Speed map
There is no confirmed leader in this 1590m race, which makes the first 300 metres more about intent than raw pace. There is no deep line of natural pressers behind that, so the race can become tactical. With the rail at True and the track listed Heavy 10, the tempo reads as unconfirmed and likely controlled unless one rider makes an early decision; the important point is not just who lands first, but which horses can hold a rhythm without being forced wider than their map allows.
The money part of the map is this: . There are no listed picks to anchor the map, so the race read is driven by position and the historical profile.
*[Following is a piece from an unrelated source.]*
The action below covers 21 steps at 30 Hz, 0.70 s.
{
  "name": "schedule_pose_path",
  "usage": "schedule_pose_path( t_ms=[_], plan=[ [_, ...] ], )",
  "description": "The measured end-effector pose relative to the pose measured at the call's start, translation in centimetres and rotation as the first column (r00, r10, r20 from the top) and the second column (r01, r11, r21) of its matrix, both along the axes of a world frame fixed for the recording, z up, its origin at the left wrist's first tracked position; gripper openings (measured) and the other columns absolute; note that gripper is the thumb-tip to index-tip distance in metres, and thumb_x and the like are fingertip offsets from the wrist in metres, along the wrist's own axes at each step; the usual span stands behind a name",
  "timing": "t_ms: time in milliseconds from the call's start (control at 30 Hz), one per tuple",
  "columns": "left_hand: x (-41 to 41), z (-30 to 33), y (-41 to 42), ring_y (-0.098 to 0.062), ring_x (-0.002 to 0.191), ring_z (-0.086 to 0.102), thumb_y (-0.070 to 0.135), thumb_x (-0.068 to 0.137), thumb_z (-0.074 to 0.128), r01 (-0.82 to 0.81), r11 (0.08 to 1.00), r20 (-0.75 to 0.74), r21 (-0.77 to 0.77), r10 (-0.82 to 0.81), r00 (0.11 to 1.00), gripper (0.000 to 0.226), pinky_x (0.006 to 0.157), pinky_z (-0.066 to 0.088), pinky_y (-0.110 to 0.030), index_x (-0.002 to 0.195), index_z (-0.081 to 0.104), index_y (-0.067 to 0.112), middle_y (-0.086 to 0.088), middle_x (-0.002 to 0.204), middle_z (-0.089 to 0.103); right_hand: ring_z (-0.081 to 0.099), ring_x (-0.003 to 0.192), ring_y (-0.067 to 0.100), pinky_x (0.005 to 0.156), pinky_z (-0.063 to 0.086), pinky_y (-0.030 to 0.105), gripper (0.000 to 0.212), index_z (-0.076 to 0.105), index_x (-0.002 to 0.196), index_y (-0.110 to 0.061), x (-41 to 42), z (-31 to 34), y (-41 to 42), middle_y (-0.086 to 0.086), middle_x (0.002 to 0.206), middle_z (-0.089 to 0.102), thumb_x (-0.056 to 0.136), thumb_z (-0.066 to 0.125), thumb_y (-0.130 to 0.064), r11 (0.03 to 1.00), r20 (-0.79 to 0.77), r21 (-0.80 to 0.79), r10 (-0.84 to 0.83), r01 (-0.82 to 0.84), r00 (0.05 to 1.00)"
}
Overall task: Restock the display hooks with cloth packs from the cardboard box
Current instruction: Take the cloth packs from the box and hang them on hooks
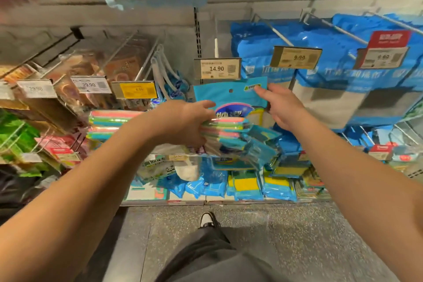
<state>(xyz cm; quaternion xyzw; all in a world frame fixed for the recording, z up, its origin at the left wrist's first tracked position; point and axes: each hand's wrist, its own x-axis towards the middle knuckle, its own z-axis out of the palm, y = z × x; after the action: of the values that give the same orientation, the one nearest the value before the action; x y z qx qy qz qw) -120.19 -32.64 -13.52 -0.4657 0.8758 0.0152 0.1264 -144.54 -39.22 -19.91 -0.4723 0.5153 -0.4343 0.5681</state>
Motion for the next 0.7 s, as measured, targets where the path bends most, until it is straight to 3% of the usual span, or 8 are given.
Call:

If the front half walks, the race favours those already within striking range; if they overdo it, the midfield and back markers get their only clean invitation.
Historical overview
The broad 1590m profile is based on 9 races. Its clearest barrier pointer is middle (5–9), which has supplied 55.6% of winners, while the strongest settling band is leaders (1–3) at 44.4% with an A/E of 0.89.
The more specific 1590m · True sample has 5 races and keeps the emphasis around leaders (1–3) and wide (10+); that gives the map a practical lane rather than a bare average. The market line has generally been usable: pop ($2–5) runners account for 55.6% in this set, while the rougher end is much less reliable when its share is low.
- Leaders (1–3) is the main run-style clue — 44.4% at A/E 0.89 across 9 races, pointing most directly at none.
- Barrier shape matters — Middle (5–9) has produced 55.6% of winners, so gates and early position are tied together rather than separate factors.
- Market discipline is still needed — Pop ($2–5) has the largest historical share at 55.6%, which argues against chasing a runner only because it maps neatly.
Overall assessment
From the jump I expect the race to be decided by how quickly 1. Flying Bat, 3. Five Rings and 4. In The Fine Print sort their positions. The best run belongs to the horse that can be close enough before the turn without spending the middle stages chasing, because the race profile is not kind to runners who concede both position and momentum.
Key chances
- 3. Five Rings — maps midfield from barrier 3, which does not perfectly match the main historical lane used above. The jockey Danny Peisley angle adds a measured tick at this track (14.3% strike rate, A/E 1.02) without overriding the map.
- 4. In The Fine Print — maps midfield from barrier 4, which does not perfectly match the main historical lane used above.
- 5. Sinatra — maps midfield from barrier 2, which does not perfectly match the main historical lane used above.
The published numbers have not flagged a runner here, so there is no listed pick to defend or oppose. That leaves the assessment with the map, the track profile and the curated connection angles rather than a selection anchor.
The race comes undone for this read if the early tempo is stronger than expected and brings 1. Flying Bat and 3. Five Rings into the race before the leaders have balanced for home.